In other words, if you want to learn to code, you need to put the work hours in. It is as simple as that, there are no shortcuts or "hacks". Practice, practice, practice, practice some more. The only way you will learn is by doing it. I would go as far as saying, the only shortcut allowed here is being consistent and practicing as much as you can. At a point of your journey, you need to become obsessed with it, for a lack of a better word, or you will never master it. You must regularly read about what matters to you to be better, something about our powerful minds, and shifting towards events to find solutions to our problems, if you do not keep reinforcing relevant concepts every day, you won't make good decisions.

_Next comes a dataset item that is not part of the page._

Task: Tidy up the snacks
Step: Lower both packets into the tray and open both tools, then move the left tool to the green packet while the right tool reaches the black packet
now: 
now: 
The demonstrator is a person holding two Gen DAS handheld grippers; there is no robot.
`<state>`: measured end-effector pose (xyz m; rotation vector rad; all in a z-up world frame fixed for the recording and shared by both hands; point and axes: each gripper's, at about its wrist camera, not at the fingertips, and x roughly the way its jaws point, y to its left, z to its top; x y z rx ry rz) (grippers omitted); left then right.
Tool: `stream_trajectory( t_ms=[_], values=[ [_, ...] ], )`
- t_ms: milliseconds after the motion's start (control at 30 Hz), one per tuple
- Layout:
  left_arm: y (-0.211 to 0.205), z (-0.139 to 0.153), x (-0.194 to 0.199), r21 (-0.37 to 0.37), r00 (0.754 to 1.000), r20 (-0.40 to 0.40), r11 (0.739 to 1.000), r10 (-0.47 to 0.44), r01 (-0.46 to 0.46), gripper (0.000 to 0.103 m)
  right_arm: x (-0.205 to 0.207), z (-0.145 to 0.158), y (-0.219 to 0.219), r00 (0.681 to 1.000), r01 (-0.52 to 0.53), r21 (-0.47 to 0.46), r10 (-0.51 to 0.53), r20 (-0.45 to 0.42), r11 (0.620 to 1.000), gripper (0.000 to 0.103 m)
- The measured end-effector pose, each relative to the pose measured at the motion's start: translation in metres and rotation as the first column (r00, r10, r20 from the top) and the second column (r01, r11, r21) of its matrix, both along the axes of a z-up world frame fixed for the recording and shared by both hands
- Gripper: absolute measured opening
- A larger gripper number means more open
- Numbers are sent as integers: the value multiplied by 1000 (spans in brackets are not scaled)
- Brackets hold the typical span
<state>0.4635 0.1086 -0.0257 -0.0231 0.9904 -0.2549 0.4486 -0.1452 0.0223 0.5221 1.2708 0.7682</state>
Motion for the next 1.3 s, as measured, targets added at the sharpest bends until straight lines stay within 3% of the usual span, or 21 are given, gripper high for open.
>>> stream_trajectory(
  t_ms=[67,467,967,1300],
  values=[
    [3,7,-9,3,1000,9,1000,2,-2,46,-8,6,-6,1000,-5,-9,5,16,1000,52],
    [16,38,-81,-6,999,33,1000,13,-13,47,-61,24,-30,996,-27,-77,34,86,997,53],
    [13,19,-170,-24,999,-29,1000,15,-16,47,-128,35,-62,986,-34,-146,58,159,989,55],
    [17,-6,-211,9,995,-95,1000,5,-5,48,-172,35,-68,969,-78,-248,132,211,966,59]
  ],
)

Note that asides from practice, the most important thing for improving at any task is good feedback. When starting in a new domain without a good teacher, good feedback is difficult. A course for example may have exams or projects on which you get feedback. But once you have completed a course, how do you get the higher-level feedback on your overall improvement? If you have a good mechanism for feedback, the answers for which thing to pursue next flows much more easily.
I like to think we are people of equal general intelligence, given the right exposure, and everyone has their own unique set of aptitudes (and ineptitudes). But I also strongly believe that a strong ability to think logically and to understand abstractions appear to be something people are born with or without.
At the same time, it is also important to recognize that there are other factors that may be holding back some people from programming.
A lack of confidence in one's own intellectual abilities can have a strong negative effect on one's ability to learn difficult concepts, or even concepts that are simply reputed to be difficult, I also attribute this to the fault of the gate keepers who portray programming as difficult.
Fear of the unknown. Testing unknown waters is scary and at the same time, exhilarating. In this case, the unknown waters refer to programming. People get scared of whether they are making the right decision, I advise you take the leap, action drives away anxiety.
Other personal circumstances can also distract people from focusing all their intellectual energy on learning to code, one key example being poverty. It is said, the "geniuses" are people who not only have talent but are also free of circumstances preventing them from reaching their full potential. (i.e., they are privileged to live above struggling for the basic needs to create a happy space)
The case of programming, many people start early, and of course that mostly comes down to various environmental factors such as whether they had easy access to a computer; by the time they get to college, they are already far ahead of everyone else, so it appears programming came "naturally", when really, they just had a head start.
Furthermore, having a strong mathematical background can make programming seem a lot easier and more natural, subsequently practice makes perfect, and it does not get simpler than that. Having fun while practicing makes everything a lot better for everyone.
In conclusion, considering my experience so far, I am decent, but it was an absolute misery to even get to my personal milestone. It does not go without saying Programming requires passion, like most high skill endeavors, it requires dedication, confidence in self and a bit of masochism. When you are in the process, you can begin to ask yourself, "so how do I know if I'm good at Programming?" A good place to start is to ask, what is good code?. A "good code" is basically code that is SIMPLE AND EASY TO UNDERSTAND! If a programmer cannot produce good code, they are not a good programmer.
If you are thinking about learning to code, stop thinking about it and start learning it already!